**SOURCE DATA**
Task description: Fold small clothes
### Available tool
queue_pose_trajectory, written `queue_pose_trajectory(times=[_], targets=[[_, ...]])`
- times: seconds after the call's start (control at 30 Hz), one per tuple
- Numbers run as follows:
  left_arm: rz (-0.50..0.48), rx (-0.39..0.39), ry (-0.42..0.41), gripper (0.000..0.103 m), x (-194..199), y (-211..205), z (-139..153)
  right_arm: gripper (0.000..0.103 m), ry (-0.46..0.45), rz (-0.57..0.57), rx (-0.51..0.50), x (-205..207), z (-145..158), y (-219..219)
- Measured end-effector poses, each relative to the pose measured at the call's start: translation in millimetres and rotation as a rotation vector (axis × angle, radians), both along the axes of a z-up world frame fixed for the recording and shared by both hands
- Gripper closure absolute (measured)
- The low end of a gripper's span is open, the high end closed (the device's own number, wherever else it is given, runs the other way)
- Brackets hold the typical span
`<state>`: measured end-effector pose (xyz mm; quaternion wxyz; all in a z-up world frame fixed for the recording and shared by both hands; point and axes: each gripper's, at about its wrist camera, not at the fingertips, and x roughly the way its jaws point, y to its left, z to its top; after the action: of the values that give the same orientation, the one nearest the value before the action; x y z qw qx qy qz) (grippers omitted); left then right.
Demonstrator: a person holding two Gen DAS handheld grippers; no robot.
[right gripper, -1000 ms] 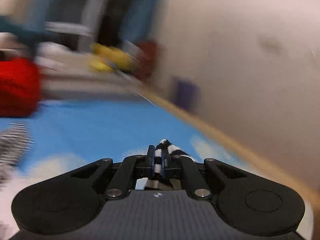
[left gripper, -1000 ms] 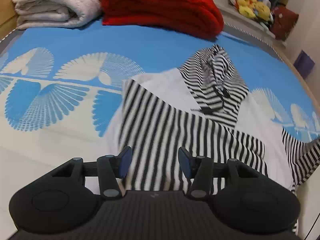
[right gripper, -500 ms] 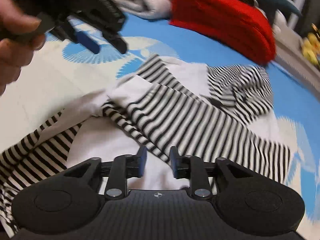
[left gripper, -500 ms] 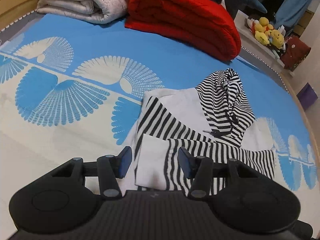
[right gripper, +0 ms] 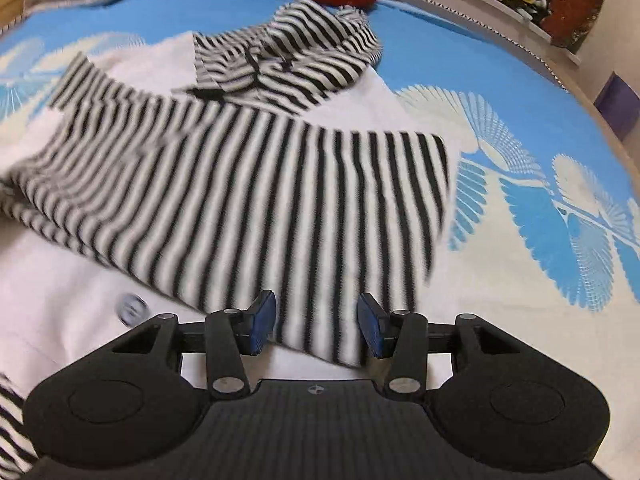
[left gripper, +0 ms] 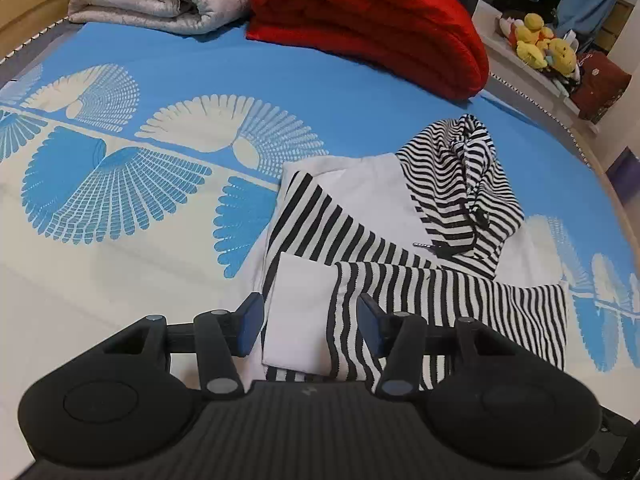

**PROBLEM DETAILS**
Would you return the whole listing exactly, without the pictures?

**RESULT**
Task description: Fold small clothes
### Available tool
queue_pose_trajectory, written `queue_pose_trajectory(times=[_], targets=[[_, ...]])`
- times: seconds after the call's start (control at 30 Hz), one per tuple
- Numbers run as follows:
  left_arm: rz (-0.50..0.48), rx (-0.39..0.39), ry (-0.42..0.41), gripper (0.000..0.103 m), x (-194..199), y (-211..205), z (-139..153)
  right_arm: gripper (0.000..0.103 m), ry (-0.46..0.45), rz (-0.57..0.57), rx (-0.51..0.50), x (-205..207), z (-145..158), y (-219..219)
- Measured end-effector poses, each relative to the pose measured at the call's start: translation in millimetres and rotation as a rotation vector (axis × angle, radians), both along the axes of a z-up world frame fixed for the recording and shared by both hands
- Gripper closure absolute (measured)
- The low end of a gripper's span is open, the high end closed (the device's own number, wherever else it is given, runs the other way)
- Brackets hold the typical span
`<state>`: measured end-effector pose (xyz mm; quaternion wxyz; all in a z-up world frame fixed for the recording and shared by both hands; point and axes: each gripper's, at about its wrist camera, not at the fingertips, and x roughly the way its jaws point, y to its left, z to its top; after the action: of the values that give the same orientation, the one nearest the value before the action; x y z qw qx qy qz) (grippers omitted); left then right.
Demonstrator: a person holding two Gen DAS handheld grippers; no robot.
[right gripper, -1000 ms] 
[left gripper, -1000 ms] 
[right gripper, -500 ms] 
[left gripper, -500 ms] 
[right gripper, +0 ms] 
[left gripper, +0 ms] 

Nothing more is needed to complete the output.